(Beginning of Input records)

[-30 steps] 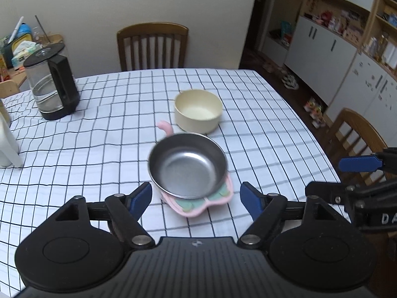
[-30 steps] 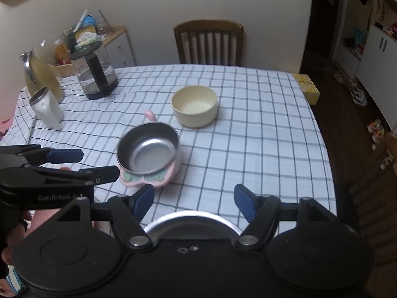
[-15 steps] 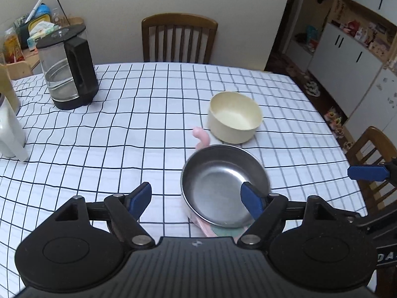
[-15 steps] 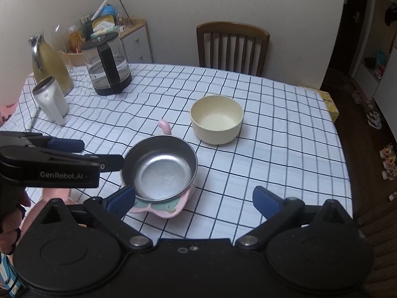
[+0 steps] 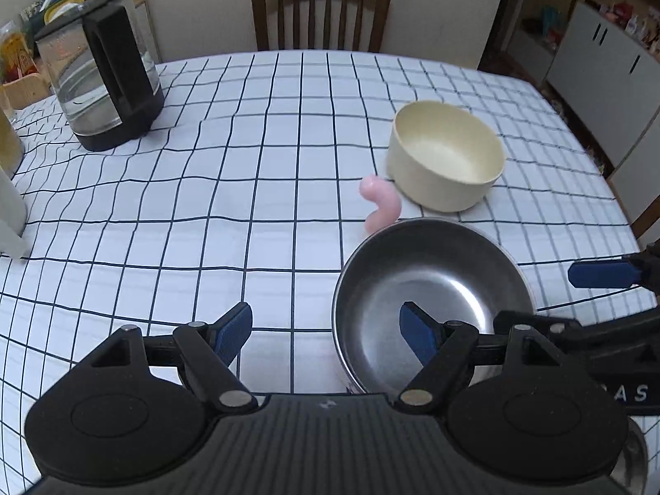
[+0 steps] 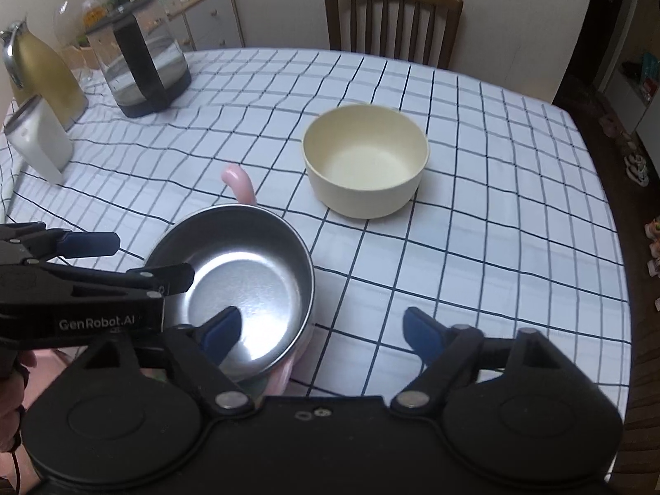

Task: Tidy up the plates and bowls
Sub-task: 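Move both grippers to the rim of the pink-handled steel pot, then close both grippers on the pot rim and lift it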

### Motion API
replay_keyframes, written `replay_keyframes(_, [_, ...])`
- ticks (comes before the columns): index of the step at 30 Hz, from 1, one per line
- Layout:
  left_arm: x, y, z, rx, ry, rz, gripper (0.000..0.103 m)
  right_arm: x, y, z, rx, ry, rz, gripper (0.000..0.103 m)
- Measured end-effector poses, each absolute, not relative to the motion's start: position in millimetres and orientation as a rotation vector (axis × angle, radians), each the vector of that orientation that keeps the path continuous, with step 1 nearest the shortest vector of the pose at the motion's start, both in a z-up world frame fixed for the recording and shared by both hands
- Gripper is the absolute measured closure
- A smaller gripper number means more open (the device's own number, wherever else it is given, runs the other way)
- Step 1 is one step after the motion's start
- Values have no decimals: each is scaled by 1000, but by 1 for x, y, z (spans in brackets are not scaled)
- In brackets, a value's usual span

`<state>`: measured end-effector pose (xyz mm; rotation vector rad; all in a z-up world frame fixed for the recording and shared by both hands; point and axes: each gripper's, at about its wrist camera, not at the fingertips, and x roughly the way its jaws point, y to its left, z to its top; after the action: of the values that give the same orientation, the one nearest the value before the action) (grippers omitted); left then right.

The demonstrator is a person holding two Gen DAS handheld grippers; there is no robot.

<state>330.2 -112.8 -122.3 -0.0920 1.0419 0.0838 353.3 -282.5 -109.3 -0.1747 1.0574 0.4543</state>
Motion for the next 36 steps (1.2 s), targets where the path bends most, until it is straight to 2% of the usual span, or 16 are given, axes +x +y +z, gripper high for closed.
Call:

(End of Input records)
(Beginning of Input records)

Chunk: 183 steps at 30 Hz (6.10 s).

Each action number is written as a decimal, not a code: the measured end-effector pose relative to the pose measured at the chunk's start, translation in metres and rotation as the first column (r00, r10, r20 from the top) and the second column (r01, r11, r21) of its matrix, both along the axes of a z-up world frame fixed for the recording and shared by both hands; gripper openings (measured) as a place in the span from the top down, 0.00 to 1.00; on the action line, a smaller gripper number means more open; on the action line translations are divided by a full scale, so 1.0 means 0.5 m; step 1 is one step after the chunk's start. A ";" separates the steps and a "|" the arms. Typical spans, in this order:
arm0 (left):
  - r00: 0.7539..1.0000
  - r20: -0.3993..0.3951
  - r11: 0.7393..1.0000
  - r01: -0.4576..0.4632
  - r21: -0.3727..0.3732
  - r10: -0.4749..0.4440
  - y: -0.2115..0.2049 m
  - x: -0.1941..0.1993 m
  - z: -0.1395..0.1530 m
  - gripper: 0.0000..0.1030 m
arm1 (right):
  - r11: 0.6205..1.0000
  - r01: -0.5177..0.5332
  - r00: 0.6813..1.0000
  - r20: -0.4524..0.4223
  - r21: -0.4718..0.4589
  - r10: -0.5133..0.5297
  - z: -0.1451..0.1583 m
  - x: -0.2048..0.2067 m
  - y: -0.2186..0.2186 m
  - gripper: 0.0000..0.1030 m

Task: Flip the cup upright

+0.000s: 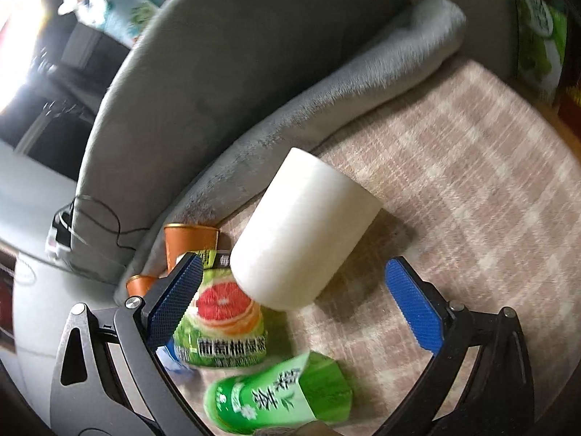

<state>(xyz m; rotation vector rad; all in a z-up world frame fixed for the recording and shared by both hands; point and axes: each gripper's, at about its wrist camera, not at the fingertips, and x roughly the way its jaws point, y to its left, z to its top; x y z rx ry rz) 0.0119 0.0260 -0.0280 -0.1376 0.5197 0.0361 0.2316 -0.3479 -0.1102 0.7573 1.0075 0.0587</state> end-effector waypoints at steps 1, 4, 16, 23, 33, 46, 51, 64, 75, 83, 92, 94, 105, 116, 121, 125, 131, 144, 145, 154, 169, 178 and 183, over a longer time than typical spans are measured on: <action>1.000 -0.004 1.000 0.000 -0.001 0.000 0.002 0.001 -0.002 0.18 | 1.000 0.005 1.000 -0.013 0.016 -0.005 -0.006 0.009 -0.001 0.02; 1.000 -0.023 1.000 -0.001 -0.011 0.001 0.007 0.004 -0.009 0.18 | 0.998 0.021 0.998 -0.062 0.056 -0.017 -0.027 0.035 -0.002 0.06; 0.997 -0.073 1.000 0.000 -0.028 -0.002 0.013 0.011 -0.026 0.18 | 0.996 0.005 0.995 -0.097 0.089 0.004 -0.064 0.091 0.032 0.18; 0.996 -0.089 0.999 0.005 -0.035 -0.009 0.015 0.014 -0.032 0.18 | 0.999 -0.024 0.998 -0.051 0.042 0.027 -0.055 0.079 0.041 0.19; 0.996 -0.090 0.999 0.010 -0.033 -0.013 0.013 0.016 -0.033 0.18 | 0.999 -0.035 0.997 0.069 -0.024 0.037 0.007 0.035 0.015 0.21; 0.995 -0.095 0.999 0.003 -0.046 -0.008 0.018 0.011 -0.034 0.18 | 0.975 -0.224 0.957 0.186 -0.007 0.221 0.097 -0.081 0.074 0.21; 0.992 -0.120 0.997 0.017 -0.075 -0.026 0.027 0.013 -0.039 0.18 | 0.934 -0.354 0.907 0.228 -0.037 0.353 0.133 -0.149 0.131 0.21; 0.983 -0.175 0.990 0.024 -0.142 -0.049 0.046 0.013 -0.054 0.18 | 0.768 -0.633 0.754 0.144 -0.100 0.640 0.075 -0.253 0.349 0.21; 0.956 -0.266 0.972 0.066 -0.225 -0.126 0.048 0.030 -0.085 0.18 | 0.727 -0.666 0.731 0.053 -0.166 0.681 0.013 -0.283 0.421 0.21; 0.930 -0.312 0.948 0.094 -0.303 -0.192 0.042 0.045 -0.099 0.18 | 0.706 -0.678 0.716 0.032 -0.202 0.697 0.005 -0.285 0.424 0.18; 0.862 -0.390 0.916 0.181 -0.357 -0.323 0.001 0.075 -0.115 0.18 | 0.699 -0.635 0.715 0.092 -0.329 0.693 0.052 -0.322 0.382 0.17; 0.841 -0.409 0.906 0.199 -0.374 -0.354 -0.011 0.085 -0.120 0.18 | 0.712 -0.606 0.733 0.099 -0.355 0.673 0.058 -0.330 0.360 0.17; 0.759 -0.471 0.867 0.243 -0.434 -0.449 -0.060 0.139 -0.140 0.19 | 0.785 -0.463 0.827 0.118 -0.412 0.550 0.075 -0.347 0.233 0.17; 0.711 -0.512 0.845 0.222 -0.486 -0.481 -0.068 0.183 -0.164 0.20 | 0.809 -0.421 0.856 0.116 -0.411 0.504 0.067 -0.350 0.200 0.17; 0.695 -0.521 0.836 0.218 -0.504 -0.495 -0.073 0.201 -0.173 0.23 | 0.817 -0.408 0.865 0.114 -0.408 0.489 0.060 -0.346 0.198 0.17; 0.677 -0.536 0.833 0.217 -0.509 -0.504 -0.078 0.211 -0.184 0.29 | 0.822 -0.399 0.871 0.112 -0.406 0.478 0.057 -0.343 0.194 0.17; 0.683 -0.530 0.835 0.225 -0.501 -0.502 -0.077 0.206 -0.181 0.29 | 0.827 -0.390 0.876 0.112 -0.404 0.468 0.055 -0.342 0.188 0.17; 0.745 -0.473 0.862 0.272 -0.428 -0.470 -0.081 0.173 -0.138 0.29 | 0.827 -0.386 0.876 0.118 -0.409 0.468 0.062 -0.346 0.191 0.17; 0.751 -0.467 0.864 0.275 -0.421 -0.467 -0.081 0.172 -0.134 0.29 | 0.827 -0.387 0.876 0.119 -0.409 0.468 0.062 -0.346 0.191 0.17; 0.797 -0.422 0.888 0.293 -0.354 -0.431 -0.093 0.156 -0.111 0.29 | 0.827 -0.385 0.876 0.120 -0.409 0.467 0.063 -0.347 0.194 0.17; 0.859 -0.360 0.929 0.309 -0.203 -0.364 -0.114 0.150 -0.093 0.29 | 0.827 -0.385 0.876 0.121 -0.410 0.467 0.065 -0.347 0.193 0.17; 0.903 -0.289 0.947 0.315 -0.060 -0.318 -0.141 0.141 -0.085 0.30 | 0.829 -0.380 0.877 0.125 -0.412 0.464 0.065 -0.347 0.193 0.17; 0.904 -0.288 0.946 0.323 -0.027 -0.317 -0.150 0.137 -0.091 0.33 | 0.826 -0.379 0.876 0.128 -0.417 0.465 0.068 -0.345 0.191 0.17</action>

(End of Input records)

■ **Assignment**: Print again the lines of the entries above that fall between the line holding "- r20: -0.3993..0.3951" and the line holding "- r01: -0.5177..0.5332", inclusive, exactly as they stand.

■ **Answer for this exercise**:
  - r20: -0.3993..0.3951
  - r11: 0.7393..1.0000
  - r01: -0.4576..0.4632
  - r21: -0.3727..0.3732
  - r10: -0.4749..0.4440
  - y: -0.2115..0.2049 m
  - x: -0.1941..0.1993 m
  - z: -0.1395..0.1530 m
  - gripper: 0.0000..0.1030 m
arm1 (right):
  - r11: 0.6205..1.0000
  - r01: -0.5177..0.5332

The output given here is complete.